That said, I usually take typed notes (and maybe shoot a few photos with my
phone). I can type faster and more legibly than I write and it's easier to
turn these notes into a report/article/etc. (Of course, I can always record
the whole thing too if I want.)

Bear looks interesting. I haven't looked at my options for a while.

------
motohagiography
Regarding the principles:

>>

3\. Writing down and recording knowledge over verbal explanations.

4\. Written down processes over on-the-job training.

5\. Public sharing of information over need-to-know access.

6\. Opening up every document for editing by anyone over top-down control of
documents.

7\. Asynchronous communication over synchronous communication.

These remote work principles have the direct, or side effect of breaking
organizations that are "moral mazes," and hyper political bureaucracies.

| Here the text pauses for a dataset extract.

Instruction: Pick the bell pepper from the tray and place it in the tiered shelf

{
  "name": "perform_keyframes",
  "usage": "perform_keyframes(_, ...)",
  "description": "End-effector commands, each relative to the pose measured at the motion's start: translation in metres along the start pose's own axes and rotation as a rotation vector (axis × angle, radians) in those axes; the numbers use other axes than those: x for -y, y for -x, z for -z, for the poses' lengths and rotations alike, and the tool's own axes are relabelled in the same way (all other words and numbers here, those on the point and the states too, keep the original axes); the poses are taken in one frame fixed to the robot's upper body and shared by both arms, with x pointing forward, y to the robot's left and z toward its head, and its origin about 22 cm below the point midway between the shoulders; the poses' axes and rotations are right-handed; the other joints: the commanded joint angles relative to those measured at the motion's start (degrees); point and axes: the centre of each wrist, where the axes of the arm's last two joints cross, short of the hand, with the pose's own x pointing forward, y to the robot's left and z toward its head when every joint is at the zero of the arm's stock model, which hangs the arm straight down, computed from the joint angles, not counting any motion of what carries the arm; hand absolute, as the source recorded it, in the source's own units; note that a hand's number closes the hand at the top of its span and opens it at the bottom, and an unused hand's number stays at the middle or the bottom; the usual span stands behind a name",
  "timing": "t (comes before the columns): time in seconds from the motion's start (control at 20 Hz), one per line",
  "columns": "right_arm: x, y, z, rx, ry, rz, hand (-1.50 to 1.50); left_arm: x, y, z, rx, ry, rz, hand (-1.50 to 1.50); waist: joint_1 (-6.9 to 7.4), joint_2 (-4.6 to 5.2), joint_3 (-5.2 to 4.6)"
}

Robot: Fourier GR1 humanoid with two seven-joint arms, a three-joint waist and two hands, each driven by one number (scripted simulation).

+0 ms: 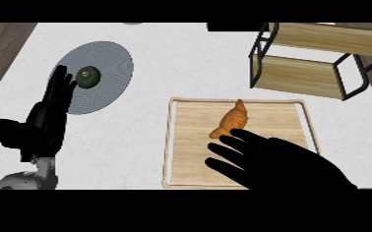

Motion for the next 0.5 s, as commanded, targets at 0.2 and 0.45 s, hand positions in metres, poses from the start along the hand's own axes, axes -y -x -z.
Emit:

The reason organizations suck is because managers just talk instead of
producing data, which is basically conspiring to steal value instead of
creating it for the organization.

I see this today, where I make an email request, and the person follows up
with a phone call, then misrepresents what was agreed to on the phone to
others. At one site, I literally stopped answering my phone for anyone I
didn't directly work for, because I knew those people were just using the
verbal channel to create uncertainty about what was said and leverage the
resulting confusion.

The WIFO rule solves a lot of org problems. (write it, or f-off).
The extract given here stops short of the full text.